- TASK DETAILS: The full listing, word for word and free of images, is the expected result.

- DATA FOR THIS EXERCISE:
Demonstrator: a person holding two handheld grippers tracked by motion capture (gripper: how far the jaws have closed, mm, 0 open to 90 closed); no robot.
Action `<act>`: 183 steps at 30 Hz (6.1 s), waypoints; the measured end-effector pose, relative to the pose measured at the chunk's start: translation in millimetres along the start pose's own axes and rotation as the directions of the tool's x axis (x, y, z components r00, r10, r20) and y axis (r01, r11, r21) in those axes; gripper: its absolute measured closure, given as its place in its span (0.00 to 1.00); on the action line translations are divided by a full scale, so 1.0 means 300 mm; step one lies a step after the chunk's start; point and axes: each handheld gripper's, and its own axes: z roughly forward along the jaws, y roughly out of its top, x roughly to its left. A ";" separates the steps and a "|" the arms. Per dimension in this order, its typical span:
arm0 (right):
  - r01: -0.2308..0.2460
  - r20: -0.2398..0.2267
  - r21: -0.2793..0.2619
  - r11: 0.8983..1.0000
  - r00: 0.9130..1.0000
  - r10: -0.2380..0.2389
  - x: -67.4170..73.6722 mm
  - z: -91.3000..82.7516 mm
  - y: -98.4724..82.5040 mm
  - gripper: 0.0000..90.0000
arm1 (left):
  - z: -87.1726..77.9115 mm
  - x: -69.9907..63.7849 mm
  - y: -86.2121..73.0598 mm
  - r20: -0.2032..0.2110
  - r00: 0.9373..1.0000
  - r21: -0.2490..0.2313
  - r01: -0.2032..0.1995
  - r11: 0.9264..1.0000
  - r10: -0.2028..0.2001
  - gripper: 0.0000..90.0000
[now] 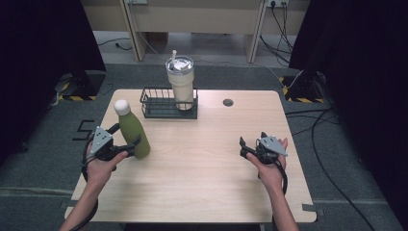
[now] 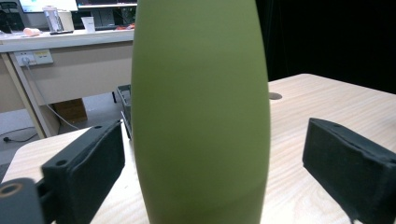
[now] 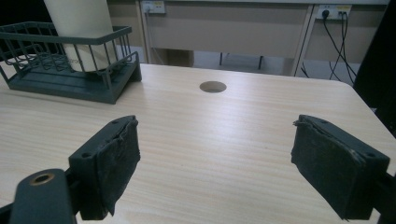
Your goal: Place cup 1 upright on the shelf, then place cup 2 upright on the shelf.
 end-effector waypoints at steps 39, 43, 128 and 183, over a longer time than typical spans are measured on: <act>-0.006 0.000 0.020 1.000 1.000 0.006 0.000 0.011 -0.013 0.17 | 0.062 0.023 -0.017 0.000 0.999 -0.040 0.048 0.998 -0.048 0.24; -0.006 0.001 0.017 1.000 1.000 0.006 -0.001 0.010 -0.012 0.17 | 0.061 0.026 -0.011 -0.005 0.998 -0.044 0.057 0.997 -0.058 0.24; -0.070 0.026 0.011 0.998 0.997 0.069 -0.057 -0.011 -0.012 0.17 | 0.337 0.121 0.303 -0.104 0.993 -0.161 0.037 0.986 -0.054 0.24; -0.066 0.018 0.014 0.998 0.998 0.066 -0.055 -0.004 -0.024 0.17 | 0.560 0.192 0.380 -0.150 0.983 -0.176 0.080 0.981 -0.107 0.24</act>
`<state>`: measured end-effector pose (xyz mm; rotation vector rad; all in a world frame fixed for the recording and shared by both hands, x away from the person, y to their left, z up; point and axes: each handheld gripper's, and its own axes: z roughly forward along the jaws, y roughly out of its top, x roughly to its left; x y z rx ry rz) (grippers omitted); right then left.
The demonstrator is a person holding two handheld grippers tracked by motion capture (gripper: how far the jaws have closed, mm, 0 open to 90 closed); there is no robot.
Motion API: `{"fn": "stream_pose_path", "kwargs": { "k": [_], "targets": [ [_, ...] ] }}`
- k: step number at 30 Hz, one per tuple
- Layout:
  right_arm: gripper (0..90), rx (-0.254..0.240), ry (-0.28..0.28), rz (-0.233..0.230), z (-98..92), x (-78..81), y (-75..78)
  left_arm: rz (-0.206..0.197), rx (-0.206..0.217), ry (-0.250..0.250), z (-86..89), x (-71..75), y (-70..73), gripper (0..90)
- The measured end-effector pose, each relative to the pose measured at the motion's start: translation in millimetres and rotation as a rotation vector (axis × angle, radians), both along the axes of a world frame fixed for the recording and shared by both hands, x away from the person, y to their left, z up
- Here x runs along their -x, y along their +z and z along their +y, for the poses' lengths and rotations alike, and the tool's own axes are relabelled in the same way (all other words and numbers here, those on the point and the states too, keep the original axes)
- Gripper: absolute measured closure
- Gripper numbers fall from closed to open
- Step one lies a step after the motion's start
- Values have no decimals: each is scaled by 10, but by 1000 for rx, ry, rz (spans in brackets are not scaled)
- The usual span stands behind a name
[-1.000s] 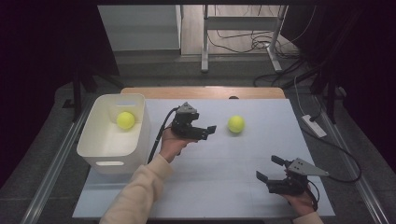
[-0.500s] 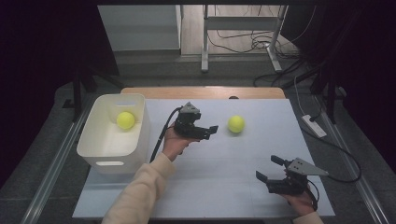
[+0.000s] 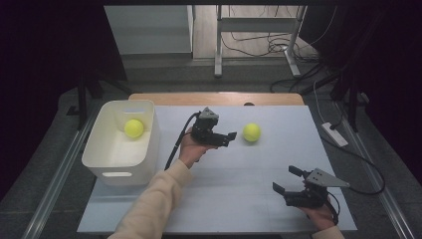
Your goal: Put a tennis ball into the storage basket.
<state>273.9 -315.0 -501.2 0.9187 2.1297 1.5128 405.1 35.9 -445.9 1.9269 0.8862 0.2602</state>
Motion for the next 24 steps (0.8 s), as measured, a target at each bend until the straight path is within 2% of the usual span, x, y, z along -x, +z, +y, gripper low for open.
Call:
{"fn": "stream_pose_path", "kwargs": {
  "k": [19,24],
  "targets": [
    [98,-4,-3,3,-8,-4,0,5,-7,4,-139,-141,-55,95],
    [98,-7,-2,1,-9,-6,1,7,-23,1,-214,-168,-73,93]
  ]
}}
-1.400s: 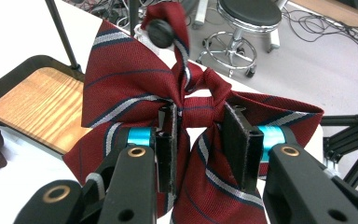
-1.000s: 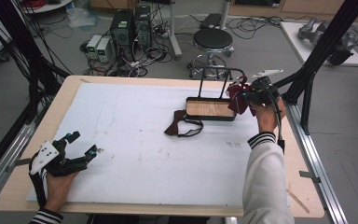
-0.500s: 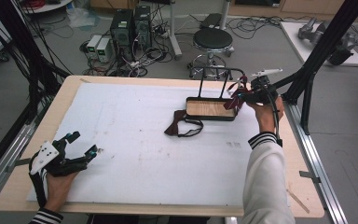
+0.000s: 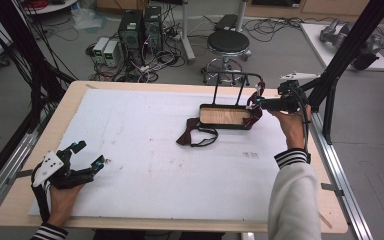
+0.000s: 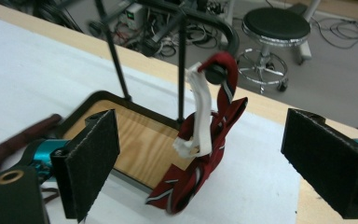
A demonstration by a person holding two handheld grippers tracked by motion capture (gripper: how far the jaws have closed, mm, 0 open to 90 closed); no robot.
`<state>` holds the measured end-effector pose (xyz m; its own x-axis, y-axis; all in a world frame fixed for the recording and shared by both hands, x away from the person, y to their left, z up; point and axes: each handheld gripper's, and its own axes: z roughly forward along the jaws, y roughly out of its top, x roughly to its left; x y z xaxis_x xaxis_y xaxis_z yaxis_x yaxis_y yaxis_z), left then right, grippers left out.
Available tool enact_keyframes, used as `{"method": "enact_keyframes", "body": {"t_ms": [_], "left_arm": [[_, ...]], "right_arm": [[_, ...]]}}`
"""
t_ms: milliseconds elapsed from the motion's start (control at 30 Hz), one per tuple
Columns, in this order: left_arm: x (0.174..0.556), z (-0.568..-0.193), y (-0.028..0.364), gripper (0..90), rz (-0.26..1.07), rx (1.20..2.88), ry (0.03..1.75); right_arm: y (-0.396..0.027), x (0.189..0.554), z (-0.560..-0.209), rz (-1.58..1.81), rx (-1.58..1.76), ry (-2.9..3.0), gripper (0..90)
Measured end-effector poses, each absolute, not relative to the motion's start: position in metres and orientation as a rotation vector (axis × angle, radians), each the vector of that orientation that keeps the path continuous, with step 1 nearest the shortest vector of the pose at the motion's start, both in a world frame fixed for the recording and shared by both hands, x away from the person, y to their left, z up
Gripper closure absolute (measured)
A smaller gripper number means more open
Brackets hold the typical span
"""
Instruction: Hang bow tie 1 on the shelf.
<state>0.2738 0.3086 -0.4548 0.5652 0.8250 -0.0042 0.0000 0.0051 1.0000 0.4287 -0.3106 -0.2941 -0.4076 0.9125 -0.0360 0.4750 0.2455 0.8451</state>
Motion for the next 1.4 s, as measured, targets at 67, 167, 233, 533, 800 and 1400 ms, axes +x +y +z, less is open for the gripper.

- THE ANSWER:
Demonstrator: a person holding two handheld grippers tracked by motion capture (gripper: how far the jaws have closed, mm, 0 open to 90 closed); no robot.
Action `<act>`: 183 steps at 30 Hz (6.1 s), waypoints; the measured end-effector pose, relative to the pose measured at the chunk's start: translation in millimetres along the start pose's own axes and rotation as the directions of the tool's x axis (x, y, z components r00, r10, r20) and y axis (r01, r11, r21) in those axes; gripper: its absolute measured closure, given as its place in its span (0.00 to 1.00); on the action line translations are divided by a full scale, so 1.0 means 300 mm; step one lies a step after the chunk's start; point and axes: each handheld gripper's, and its own axes: z roughly forward along the jaws, y roughly out of its top, x roughly to its left. A ";" separates the steps and a "|" the arms. Per dimension in this order, its typical span:
arm0 (right):
  - r01: -0.2308..0.2460
  - r20: -0.2398..0.2267
  - r21: -0.2793..0.2619
  - r11: 0.8983..1.0000
  - r00: 0.9130..1.0000
  - r10: -0.2380..0.2389
  - x: -67.4170..73.6722 mm
  - z: -91.3000..82.7516 mm
  - y: -98.4724..82.5040 mm
  - gripper: 0.0000..90.0000
arm1 (left):
  - z: -87.1726..77.9115 mm
  - x: -69.9907..63.7849 mm
  - y: -86.2121..73.0598 mm
  - r20: -0.2032..0.2110
  - r00: 0.9373..1.0000
  - r21: -0.2490..0.2313
  - r01: -0.2032..0.1995
  - r11: 0.9264..1.0000
  - r10: -0.2028..0.2001
  - gripper: 0.0000..90.0000
[now] 
[now] 
[now] 
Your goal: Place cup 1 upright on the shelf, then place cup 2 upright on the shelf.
 end-effector waypoints at steps 39, 43, 128 and 183, over a longer time than typical spans are measured on: <act>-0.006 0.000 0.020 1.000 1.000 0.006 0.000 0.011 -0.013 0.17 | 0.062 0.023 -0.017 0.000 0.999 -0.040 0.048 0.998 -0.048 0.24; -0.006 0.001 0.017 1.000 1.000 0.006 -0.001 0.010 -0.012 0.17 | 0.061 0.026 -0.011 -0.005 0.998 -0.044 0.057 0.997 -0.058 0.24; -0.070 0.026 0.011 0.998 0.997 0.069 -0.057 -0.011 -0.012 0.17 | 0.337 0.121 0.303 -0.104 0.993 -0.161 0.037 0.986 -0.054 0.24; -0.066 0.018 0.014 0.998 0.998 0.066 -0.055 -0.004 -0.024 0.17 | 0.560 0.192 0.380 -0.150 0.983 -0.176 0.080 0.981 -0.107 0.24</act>
`<state>`: measured end-effector pose (xyz mm; rotation vector rad; all in a world frame fixed for the recording and shared by both hands, x away from the person, y to their left, z up; point and axes: each handheld gripper's, and its own axes: z roughly forward along the jaws, y roughly out of its top, x roughly to its left; x y z rx ry rz) (grippers omitted); right then left.
The demonstrator is a person holding two handheld grippers tracked by motion capture (gripper: how far the jaws have closed, mm, 0 open to 90 closed); there is no robot.
Motion API: `{"fn": "stream_pose_path", "kwargs": { "k": [_], "targets": [ [_, ...] ] }}`
- k: step number at 30 Hz, one per tuple
- Layout:
  right_arm: gripper (0..90), rx (-0.254..0.240), ry (-0.28..0.28), rz (-0.233..0.230), z (-98..92), x (-78..81), y (-75..78)
  left_arm: rz (-0.206..0.197), rx (-0.206..0.217), ry (-0.250..0.250), z (-86..89), x (-71..75), y (-70..73), gripper (0..90)
- The measured end-effector pose, each relative to the pose measured at the motion's start: translation in millimetres and rotation as a rotation vector (axis × angle, radians), both along the axes of a world frame fixed for the recording and shared by both hands, x away from the person, y to their left, z up
- Here x runs along their -x, y along their +z and z along their +y, for the poses' lengths and rotations alike, and the tool's own axes are relabelled in the same way (all other words and numbers here, those on the point and the states too, keep the original axes)
- Gripper: absolute measured closure
- Gripper numbers fall from closed to open
- Step one lies a step after the motion's start
- Values have no decimals: each is scaled by 10, but by 1000 for rx, ry, rz (spans in brackets are not scaled)
- The usual span stands behind a name
[-1.000s] 
[-0.500s] 
[+0.000s] 
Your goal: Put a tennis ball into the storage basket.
<state>273.9 -315.0 -501.2 0.9187 2.1297 1.5128 405.1 35.9 -445.9 1.9269 0.8862 0.2602</state>
Motion for the next 24 steps (0.8 s), as measured, a target at each bend until the straight path is within 2% of the usual span, x, y, z along -x, +z, +y, gripper low for open.
Call:
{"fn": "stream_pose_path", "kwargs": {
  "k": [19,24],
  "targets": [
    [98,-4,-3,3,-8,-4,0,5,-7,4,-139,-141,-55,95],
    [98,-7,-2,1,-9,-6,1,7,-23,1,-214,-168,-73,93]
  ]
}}
-1.400s: 
-1.000s: 
-0.500s: 
+0.000s: 
+0.000s: 
A demonstration by a person holding two handheld grippers tracked by motion capture (gripper: how far the jaws have closed, mm, 0 open to 90 closed); no robot.
`<state>` holds the measured end-effector pose (xyz m; its own x-axis, y-axis; all in a world frame fixed for the recording and shared by both hands, x away from the person, y to their left, z up; point and axes: each handheld gripper's, and its own axes: z roughly forward along the jaws, y roughly out of its top, x roughly to its left; x y z xaxis_x xaxis_y xaxis_z yaxis_x yaxis_y yaxis_z), left then right, grippers left out.
Available tool enact_keyframes, used as `{"method": "enact_keyframes", "body": {"t_ms": [_], "left_arm": [[_, ...]], "right_arm": [[_, ...]]}}`
"""
t_ms: milliseconds elapsed from the motion's start (control at 30 Hz), one per tuple
Columns, in this order: left_arm: x (0.174..0.556), z (-0.568..-0.193), y (-0.028..0.364), gripper (0..90), rz (-0.26..1.07), rx (1.20..2.88), ry (0.03..1.75); right_arm: y (-0.396..0.027), x (0.189..0.554), z (-0.560..-0.209), rz (-1.58..1.81), rx (-1.58..1.76), ry (-2.9..3.0), gripper (0..90)
Measured end-effector poses, each absolute, not relative to the motion's start: position in metres and orientation as a rotation vector (axis × angle, radians), each the vector of that orientation that keeps the path continuous, with step 1 nearest the shortest vector of the pose at the motion's start, both in a world frame fixed for the recording and shared by both hands, x away from the person, y to their left, z up
Gripper closure absolute (measured)
A smaller gripper number means more open
Brackets hold the typical span
"""
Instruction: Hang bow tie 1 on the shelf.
<state>0.2738 0.3086 -0.4548 0.5652 0.8250 -0.0042 0.0000 0.0051 1.0000 0.4287 -0.3106 -0.2941 -0.4076 0.9125 -0.0360 0.4750 0.2455 0.8451</state>
Motion for the next 1.4 s, as measured, targets at 67, 167, 233, 533, 800 and 1400 ms, axes +x +y +z, less is open for the gripper.

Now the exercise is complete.